J. J. Rush, D. W. Connor, and R. S. Carter
Nuclear Science and Engineering | Volume 25 | Number 4 | August 1966 | Pages 383-389
Technical Paper | doi.org/10.13182/NSE66-A18558
Articles are hosted by Taylor and Francis Online.
The leakage flux from an 18 × 18 in. cylinder of D2O with a beam of pile neutrons incident at its center has been studied at D2O temperatures from 22° to 293°K. Intensities through beryllium and graphite filters, as well as indium foil transmissions, have been measured to determine cold-neutron fractions and neutron temperatures for the emerging spectra. The results of these measurements show that large volumes of D2O ice can be useful as low-temperature moderators in reactors.

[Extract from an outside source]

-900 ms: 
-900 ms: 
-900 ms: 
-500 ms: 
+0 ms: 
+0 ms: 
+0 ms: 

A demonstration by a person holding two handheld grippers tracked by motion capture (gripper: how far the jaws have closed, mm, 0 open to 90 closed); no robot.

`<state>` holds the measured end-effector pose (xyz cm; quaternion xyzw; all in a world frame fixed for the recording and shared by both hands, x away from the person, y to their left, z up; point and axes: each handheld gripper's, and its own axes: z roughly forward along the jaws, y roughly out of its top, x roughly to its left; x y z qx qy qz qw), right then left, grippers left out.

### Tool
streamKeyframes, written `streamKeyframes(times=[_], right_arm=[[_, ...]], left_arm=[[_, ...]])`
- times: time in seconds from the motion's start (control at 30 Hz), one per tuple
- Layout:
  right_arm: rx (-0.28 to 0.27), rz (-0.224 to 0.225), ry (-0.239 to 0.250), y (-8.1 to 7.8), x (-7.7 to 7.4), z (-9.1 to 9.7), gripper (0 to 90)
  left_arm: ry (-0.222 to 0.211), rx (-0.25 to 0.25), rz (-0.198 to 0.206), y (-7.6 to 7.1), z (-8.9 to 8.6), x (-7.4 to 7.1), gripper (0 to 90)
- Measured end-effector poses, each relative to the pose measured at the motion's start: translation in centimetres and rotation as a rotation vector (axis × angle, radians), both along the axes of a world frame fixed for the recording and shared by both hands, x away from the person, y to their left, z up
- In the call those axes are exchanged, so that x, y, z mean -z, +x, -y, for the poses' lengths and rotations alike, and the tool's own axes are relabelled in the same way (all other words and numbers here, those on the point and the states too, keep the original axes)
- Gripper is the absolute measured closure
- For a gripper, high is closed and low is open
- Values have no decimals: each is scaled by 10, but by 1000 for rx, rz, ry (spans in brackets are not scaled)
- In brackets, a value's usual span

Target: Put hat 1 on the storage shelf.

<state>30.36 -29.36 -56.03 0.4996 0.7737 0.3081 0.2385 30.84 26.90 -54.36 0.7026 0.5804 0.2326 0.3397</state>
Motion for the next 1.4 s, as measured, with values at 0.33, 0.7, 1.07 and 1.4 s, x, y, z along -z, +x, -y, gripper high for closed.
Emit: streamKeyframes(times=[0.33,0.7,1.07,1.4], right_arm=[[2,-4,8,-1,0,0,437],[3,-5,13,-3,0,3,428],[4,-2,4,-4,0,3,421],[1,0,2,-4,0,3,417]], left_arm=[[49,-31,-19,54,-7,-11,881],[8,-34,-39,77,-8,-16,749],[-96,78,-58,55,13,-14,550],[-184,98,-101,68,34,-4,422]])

The percentage of leakage neutrons with λn ≥ 3.95 Å is 21% at 22°K, a 20-fold increase over the fraction at 293°K, and about twice the value at 100°K. The neutron temperature of the leakage spectrum, calculated from the transmission data assuming a Maxwellian distribution, decreases with moderator temperature, reaching a value of about 75° for D2O at 22°K. An abrupt increase in the fraction of cold neutrons is observed at the D2O freezing point, which appears to reflect a change in the transport rather than the moderating properties of the D2O, due to a decrease in the cross section for long-wavelength neutrons.